### SUPPLIED INFORMATION
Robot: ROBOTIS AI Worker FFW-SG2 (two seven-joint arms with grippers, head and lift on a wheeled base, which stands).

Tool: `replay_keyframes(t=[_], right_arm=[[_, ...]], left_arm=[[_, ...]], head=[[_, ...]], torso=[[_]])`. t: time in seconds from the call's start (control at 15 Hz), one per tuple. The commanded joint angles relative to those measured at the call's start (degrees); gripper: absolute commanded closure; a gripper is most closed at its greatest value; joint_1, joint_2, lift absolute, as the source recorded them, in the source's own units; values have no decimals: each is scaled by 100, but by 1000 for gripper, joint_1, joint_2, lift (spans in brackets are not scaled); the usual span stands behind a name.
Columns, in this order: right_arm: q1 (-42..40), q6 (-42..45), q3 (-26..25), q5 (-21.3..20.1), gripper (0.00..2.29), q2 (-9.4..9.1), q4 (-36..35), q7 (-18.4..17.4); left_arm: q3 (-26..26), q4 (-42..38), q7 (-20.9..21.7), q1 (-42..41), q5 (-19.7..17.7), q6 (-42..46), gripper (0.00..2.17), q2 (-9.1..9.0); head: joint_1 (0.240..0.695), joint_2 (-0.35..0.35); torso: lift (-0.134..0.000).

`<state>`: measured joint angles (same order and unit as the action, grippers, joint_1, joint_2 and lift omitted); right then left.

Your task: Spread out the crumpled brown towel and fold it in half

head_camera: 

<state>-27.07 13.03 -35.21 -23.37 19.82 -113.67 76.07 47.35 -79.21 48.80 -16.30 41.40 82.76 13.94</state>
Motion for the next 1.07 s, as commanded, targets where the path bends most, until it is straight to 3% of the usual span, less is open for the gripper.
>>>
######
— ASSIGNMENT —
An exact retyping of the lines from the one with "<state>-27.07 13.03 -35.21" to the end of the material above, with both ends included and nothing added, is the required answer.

— ANSWER TO THIS EXERCISE —
<state>-27.07 13.03 -35.21 -23.37 19.82 -113.67 76.07 47.35 -79.21 48.80 -16.30 41.40 82.76 13.94</state>
Motion for the next 1.07 s, as commanded, targets where the path bends most, until it is straight to 3% of the usual span, less is open for the gripper.
>>>

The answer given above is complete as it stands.